■ WHAT IS NEEDED ■
Look through the data below and count each line where the word "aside" appears. Reply with the count alone.

■ GIVEN INFORMATION ■
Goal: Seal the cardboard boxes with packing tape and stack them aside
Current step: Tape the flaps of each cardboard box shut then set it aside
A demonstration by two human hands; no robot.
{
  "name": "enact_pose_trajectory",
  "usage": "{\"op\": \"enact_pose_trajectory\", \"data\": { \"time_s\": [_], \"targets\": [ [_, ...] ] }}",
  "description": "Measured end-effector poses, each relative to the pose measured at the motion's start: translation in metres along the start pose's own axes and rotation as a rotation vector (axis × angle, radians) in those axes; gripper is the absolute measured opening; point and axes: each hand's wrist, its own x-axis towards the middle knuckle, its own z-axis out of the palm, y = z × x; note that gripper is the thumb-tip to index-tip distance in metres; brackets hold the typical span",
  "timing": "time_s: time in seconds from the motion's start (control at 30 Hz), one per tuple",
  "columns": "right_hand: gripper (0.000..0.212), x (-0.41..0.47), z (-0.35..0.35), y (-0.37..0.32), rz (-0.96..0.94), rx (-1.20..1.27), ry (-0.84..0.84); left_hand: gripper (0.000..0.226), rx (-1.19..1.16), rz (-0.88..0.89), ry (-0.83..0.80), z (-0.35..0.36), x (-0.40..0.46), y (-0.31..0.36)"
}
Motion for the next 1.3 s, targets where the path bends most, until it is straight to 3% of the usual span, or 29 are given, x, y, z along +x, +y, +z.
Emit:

■ TASK RESULT ■
2